■ **How to complete this task**
Everything in the data below is to be reproduced without any deviation.

■ **Supplied information**

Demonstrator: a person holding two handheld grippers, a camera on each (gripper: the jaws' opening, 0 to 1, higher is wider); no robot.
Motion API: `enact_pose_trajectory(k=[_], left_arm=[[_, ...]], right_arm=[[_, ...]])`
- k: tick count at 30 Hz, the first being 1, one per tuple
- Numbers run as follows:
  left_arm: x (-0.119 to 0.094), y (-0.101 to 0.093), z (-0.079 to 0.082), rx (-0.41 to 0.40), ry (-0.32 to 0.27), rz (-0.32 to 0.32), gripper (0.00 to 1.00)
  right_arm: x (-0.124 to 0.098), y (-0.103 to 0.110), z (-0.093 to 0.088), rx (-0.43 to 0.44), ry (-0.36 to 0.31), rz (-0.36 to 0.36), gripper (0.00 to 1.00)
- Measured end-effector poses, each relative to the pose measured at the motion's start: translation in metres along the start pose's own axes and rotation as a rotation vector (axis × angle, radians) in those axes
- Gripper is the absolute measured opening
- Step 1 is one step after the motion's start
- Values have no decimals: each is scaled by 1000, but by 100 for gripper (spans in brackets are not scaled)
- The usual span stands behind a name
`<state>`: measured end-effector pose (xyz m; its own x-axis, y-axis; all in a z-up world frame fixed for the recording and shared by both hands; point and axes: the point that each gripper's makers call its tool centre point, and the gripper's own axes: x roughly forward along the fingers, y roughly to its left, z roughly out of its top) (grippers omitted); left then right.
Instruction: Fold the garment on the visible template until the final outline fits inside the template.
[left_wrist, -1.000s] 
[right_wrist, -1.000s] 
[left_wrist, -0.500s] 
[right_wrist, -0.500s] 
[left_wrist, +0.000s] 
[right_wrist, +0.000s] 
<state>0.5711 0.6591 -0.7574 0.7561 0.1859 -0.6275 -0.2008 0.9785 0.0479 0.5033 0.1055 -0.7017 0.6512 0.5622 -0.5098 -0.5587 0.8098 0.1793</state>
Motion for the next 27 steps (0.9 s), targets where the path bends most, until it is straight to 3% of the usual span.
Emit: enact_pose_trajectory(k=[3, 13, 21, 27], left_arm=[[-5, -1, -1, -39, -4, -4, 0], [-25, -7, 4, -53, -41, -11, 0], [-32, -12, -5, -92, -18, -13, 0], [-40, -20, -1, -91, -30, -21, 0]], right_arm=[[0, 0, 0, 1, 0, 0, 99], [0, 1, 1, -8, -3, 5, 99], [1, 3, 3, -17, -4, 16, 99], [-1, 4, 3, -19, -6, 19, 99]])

■ **Response box**
Demonstrator: a person holding two handheld grippers, a camera on each (gripper: the jaws' opening, 0 to 1, higher is wider); no robot.
Motion API: `enact_pose_trajectory(k=[_], left_arm=[[_, ...]], right_arm=[[_, ...]])`
- k: tick count at 30 Hz, the first being 1, one per tuple
- Numbers run as follows:
  left_arm: x (-0.119 to 0.094), y (-0.101 to 0.093), z (-0.079 to 0.082), rx (-0.41 to 0.40), ry (-0.32 to 0.27), rz (-0.32 to 0.32), gripper (0.00 to 1.00)
  right_arm: x (-0.124 to 0.098), y (-0.103 to 0.110), z (-0.093 to 0.088), rx (-0.43 to 0.44), ry (-0.36 to 0.31), rz (-0.36 to 0.36), gripper (0.00 to 1.00)
- Measured end-effector poses, each relative to the pose measured at the motion's start: translation in metres along the start pose's own axes and rotation as a rotation vector (axis × angle, radians) in those axes
- Gripper is the absolute measured opening
- Step 1 is one step after the motion's start
- Values have no decimals: each is scaled by 1000, but by 100 for gripper (spans in brackets are not scaled)
- The usual span stands behind a name
`<state>`: measured end-effector pose (xyz m; its own x-axis, y-axis; all in a z-up world frame fixed for the recording and shared by both hands; point and axes: the point that each gripper's makers call its tool centre point, and the gripper's own axes: x roughly forward along the fingers, y roughly to its left, z roughly out of its top) (grippers omitted); left then right.
Instruction: Fold the garment on the visible template until the final outline fits inside the template.
[left_wrist, -1.000s] 
[right_wrist, -1.000s] 
[left_wrist, -0.500s] 
[right_wrist, -0.500s] 
[left_wrist, +0.000s] 
[right_wrist, +0.000s] 
<state>0.5711 0.6591 -0.7574 0.7561 0.1859 -0.6275 -0.2008 0.9785 0.0479 0.5033 0.1055 -0.7017 0.6512 0.5622 -0.5098 -0.5587 0.8098 0.1793</state>
Motion for the next 27 steps (0.9 s), targets where the path bends most, until it is straight to 3% of the usual span.
Emit: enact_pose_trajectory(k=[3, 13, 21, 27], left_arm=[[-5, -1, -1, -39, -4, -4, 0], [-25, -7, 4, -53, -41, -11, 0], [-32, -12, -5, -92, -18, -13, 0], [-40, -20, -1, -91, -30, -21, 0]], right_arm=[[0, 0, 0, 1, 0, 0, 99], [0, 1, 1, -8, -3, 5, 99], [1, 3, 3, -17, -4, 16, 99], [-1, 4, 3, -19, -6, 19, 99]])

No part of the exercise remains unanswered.